Di una certa rilevanza un libretto di Horae databile intorno al 1470-80, con lettere iniziali istoriate, decorazioni a festoni. Si tratta di una raccolta di testi devozionali tra cui l’Officium della Vergine destinati alla nobiltà e alla alta borghesia urbana, molto diffuso nel XV secolo con un pratico formato tascabile, adatto all’uso quotidiano. L’ Officuim della Vergine, che costituisce il nucleo centrale del libro d’ore, consiste in una serie di salmi, preghiere e letture che debbono essere recitate nelle ore canoniche della giornata, da qui il nome “Libro d’ore”.

Tale piccolo, raro e prezioso codice miniato, appartiene a quel genere di manoscritti prodotti per una ristretta elite di lettori. I libri di devozione di piccolo formato raggiunsero l’apogeo alla fine del Cinquecento, grazie anche al clima di zelo pastorale seguito al Concilio di Trento. Se per i libri di consultazione in biblioteca si preferiva l’ in folio, formato adatto allo studio di tutte le discipline perché consentiva una consultazione più agevole e una maggior ricchezza di riferimenti, durante gli spostamenti si doveva optare per un formato pratico e maneggevole, ma non per questo privo di decorazioni e abbellimenti estetici.
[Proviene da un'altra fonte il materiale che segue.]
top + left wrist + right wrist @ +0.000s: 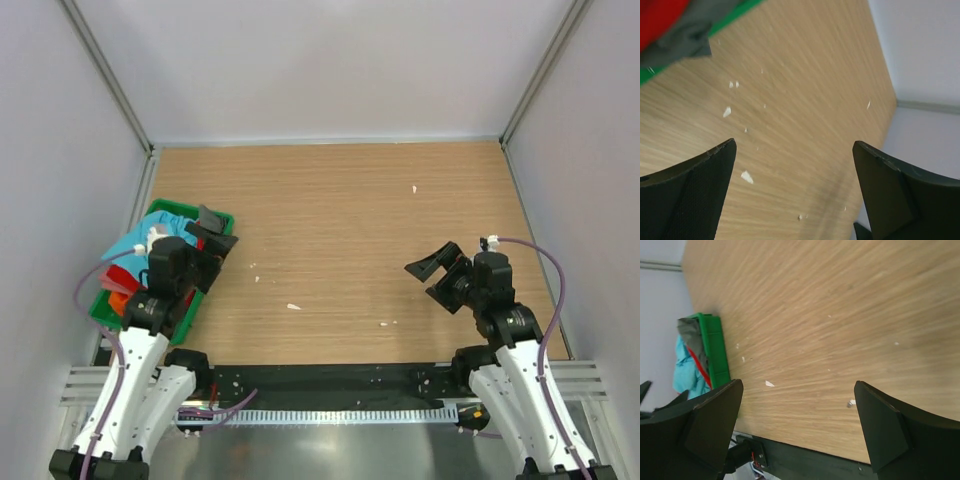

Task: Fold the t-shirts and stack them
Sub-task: Grab the tshirt from the pile

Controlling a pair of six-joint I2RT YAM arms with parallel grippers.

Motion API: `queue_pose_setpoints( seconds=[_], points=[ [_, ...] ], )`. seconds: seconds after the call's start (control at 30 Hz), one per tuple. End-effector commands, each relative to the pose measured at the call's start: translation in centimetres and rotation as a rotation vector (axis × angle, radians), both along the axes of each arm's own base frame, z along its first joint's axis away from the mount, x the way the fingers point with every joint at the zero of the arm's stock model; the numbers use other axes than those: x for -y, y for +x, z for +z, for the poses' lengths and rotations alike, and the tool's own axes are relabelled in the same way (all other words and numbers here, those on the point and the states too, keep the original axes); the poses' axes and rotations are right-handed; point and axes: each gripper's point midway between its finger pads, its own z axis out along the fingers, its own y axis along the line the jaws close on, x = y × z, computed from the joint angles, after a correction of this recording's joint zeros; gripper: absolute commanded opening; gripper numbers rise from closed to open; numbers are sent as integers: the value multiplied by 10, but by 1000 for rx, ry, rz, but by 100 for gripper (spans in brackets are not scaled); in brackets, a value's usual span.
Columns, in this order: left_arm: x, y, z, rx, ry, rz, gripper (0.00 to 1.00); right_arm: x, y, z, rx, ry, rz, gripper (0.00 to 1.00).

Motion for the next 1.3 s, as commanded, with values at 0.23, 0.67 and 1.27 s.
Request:
queue_pose_setpoints(
  seconds=[0.23, 0.67, 1.27],
  points=[
    [-142, 24, 47, -248, 657, 419, 100, 3, 3, 25, -49, -121, 89, 94],
    [-188, 83, -6, -595, 770, 270, 43, 4, 20, 53, 28, -269, 141, 87],
    [-199, 102, -62, -760, 772, 230, 22, 18, 29, 58, 42, -421, 125, 89]
  ],
)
Alla fine del XV secolo appartiene anche un bellissimo testo con eleganti decorazioni oro e pastello, il Liber de Ecclesiae Libertate, manoscritto di dedica per il re di Boemia e Ungheria Vladislao II in seguito posseduto da Bernardo di Cles, Principe Vescovo di Trento. Il testo composto di trenta fogli non numerati in pergamena è decorato da dodici ricche miniature poste al principio della lettera dedicatoria e degli undici capitoli dei quali si compone l’opera composta dal sacerdote tedesco Giovanni Bolkenhayn.